Also, I despise having to be online for local files. In USB/local mode the Internet could crash and I wouldn't notice. In network mode I'd immediately be out of sound. That obviously goes for running local files over the network too, just for the spurious delight of cover art and meta data on the AQWO 2 display. I already enjoy that at far higher pixel count and scale on a 5K 27" Retina display right next to my seat. It's my inner curmudgeon expounding on his pathetically puny pulpit. I'm fully cognizant how most modern users will screw in the short included WiFi antenna, set the AQWO 2 to wireless then stream off a smartphone connected to Apple Music, Qobuz, Spotify, Tidal & Bros. On all that and actually having bought all the music I stream off my SSD, I'm a hardwired offline leprechaun; querulous, cantankerous and the odd chap out. The AQWO 2 simply doesn't care. It caters to my kinky kind and the vast always-on majority. It's a modern multi-tasker in the best sense of the word.

Cascaded network distributors plus two inline LAN isolators plus one transformer-isolated main RJ45 port in second switch [see insert and the isolation IC preceding the single RJ port between the fiber-optic and quad RJ45 ports].

Readers who assume that I hold back sometimes ask by separate email whether I'd buy a certain component for myself. Today let's ask in public. Would I buy an AQWO 2? No. But that's only because prior to our last move, I gave away our entire very large CD collection; and because with an iMac dedicated to just music playback, I have no need of a separate streamer with awesome touch screen. All I need is a top D/A converter; an AQWO 2 XS if you will. If I didn't already run the iMac/Cen.Grand combo; if I hadn't transferred a large CD collection onto SSD and added countless digital files bought off Qobuz and occasionally BandCamp; if it had volume control – I'd pursue today's 3-in-1 Métronome in a heartbeat. It unites streamer, spinner and DAC in one handsome well-built chassis without offboard power supply; and offers sonics right on par with what I ended up with after 20+ years on the beat. So now let's take it into the upstairs system and bump off Sonnet's Pasithea.
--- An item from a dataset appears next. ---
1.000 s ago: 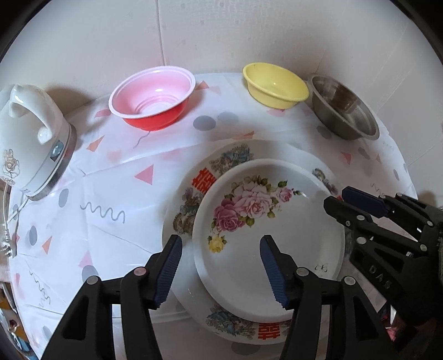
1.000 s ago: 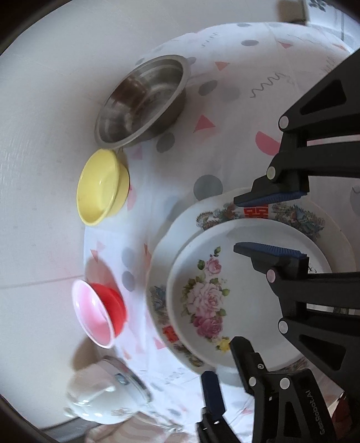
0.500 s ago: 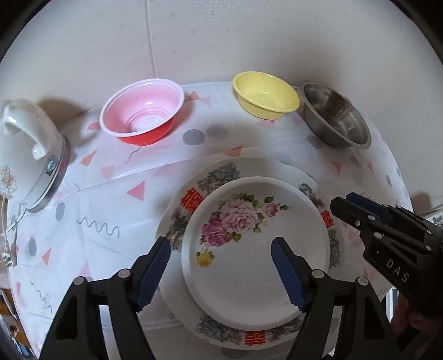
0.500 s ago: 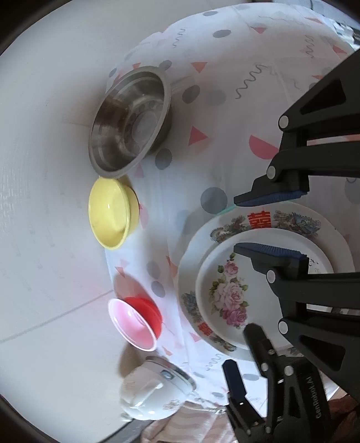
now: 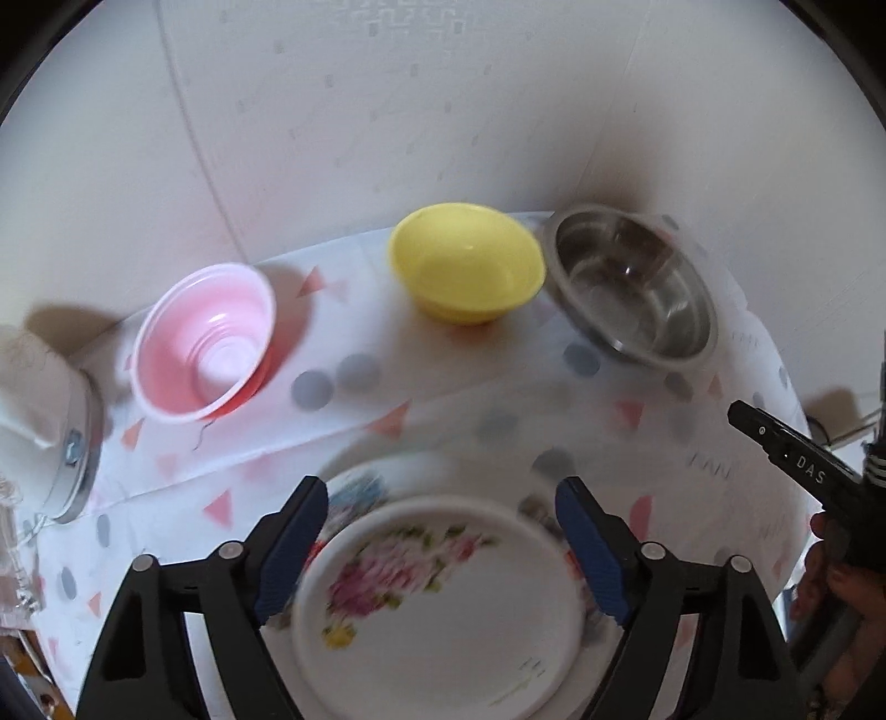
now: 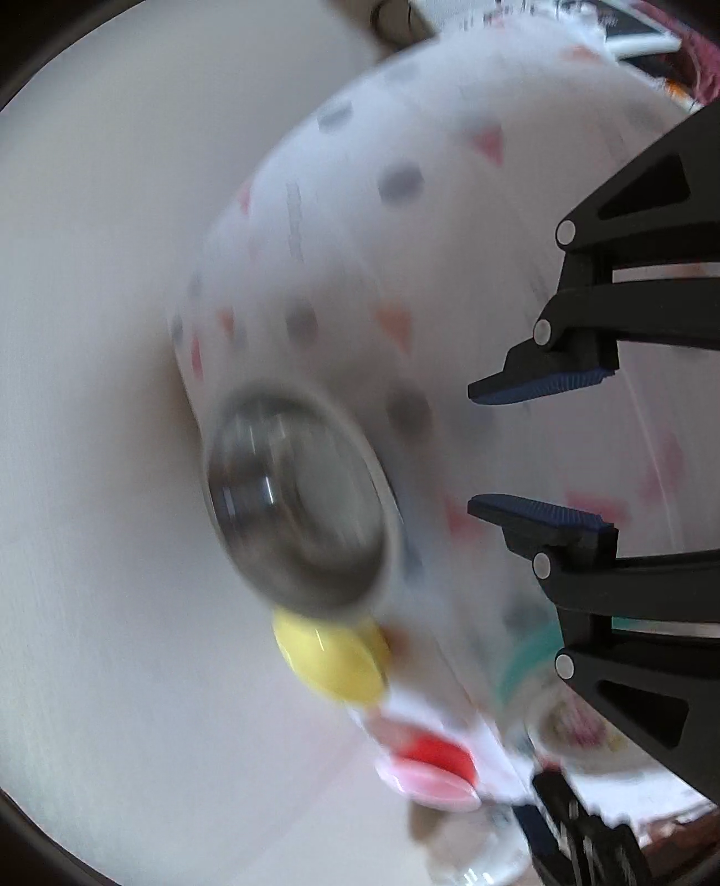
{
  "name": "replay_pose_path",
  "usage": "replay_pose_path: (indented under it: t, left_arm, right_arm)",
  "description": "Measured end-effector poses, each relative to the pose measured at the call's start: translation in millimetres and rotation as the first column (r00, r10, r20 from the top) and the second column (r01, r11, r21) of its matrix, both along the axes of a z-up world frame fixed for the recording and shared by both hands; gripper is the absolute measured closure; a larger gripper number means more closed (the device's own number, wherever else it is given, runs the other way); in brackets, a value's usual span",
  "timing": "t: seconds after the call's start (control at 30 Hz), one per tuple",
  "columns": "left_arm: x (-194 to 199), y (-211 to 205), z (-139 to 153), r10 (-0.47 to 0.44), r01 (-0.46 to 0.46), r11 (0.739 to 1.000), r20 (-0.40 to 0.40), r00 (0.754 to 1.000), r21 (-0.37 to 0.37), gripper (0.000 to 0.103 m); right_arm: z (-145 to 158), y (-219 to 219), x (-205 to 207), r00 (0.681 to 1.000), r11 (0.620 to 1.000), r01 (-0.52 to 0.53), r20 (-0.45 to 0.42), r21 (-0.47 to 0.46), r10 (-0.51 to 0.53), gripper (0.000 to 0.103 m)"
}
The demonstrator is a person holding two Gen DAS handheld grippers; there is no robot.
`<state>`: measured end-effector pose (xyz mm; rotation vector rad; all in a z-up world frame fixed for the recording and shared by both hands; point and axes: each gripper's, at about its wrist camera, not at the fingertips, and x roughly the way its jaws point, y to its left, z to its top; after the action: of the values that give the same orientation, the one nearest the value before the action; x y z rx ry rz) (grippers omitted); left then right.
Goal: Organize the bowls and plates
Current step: 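Open both grippers and withdraw them from the stack, then move both grippers to the stainless steel bowl rim and close them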
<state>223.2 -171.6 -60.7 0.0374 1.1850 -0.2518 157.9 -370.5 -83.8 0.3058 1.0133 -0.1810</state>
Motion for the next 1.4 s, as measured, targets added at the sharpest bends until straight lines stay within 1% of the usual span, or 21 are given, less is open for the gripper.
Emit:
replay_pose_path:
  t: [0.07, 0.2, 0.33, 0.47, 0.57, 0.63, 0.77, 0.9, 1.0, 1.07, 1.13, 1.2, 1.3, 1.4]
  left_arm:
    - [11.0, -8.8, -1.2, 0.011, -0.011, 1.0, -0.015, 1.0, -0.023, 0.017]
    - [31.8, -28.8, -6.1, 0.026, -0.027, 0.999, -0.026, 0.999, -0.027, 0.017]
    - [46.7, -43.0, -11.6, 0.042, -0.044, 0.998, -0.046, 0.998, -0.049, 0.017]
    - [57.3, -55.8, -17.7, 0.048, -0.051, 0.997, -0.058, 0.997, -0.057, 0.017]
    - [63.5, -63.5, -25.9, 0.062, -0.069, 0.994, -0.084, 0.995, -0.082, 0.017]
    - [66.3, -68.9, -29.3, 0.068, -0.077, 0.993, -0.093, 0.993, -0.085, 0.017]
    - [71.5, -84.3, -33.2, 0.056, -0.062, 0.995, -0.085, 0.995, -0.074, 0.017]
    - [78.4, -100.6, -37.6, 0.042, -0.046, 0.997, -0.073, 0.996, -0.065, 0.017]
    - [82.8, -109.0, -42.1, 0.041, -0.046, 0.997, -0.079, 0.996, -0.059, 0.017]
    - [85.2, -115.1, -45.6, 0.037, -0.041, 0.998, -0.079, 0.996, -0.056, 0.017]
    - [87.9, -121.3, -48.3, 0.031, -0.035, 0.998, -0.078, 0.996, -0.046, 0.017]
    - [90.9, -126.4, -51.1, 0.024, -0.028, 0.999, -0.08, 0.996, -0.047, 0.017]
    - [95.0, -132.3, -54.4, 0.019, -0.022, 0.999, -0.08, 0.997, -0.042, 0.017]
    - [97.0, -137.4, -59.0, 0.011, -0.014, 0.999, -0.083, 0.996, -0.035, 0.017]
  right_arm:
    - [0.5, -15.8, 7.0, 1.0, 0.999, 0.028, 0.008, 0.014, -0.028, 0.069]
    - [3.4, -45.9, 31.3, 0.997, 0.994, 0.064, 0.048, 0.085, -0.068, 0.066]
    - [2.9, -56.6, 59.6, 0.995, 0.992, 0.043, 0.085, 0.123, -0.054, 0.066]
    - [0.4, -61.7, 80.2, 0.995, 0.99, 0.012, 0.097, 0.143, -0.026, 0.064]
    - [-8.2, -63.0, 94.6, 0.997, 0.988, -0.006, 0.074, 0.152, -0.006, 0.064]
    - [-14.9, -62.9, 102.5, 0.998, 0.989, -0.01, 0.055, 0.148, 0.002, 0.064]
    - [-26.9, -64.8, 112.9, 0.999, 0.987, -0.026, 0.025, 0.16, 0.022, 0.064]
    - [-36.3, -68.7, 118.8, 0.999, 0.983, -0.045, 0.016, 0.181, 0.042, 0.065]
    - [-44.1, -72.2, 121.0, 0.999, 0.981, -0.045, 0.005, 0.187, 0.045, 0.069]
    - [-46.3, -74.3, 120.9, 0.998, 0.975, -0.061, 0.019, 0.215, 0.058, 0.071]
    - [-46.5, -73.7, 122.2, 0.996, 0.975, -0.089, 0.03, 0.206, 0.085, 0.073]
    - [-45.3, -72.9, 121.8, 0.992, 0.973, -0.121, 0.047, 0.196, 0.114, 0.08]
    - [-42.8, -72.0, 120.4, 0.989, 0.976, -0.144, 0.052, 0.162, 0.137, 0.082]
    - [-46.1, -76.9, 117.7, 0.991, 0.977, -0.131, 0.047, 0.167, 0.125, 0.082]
Given ongoing subtext, it won't surprise that what went bump in the light of day was another "you're a bit more dense" compliment. This extra weightiness telegraphed right off. So did absence of attendant loss of subjective resolution. All gain no pain. But there was a new lesson to be had; on unexpected tube microphonics. Whilst downstairs I'd heard zero direct evidence thereof—no tweeter hiss or midrange hum—a trio of recently updated Carbide Base Diamond isolators laboring in my second system made an advanced point. Once the 2 floated on zirconia bearings in diamond-coated raceways plus viscoelastics plus a second layer of less extreme ball bearings, tube mode eliminated the downstairs 'connective tissue' injection. It even minimized leading-edge softening. Those effects apparently tied to subliminal vacuum-tube microphonics. Extreme decoupling now eliminated or at least noticeably diminished those. And that lowered a very particular kind of subtle distortion to focus 6922 contributions purely on the harmonic domain.

DSD64 files over AES/EBU.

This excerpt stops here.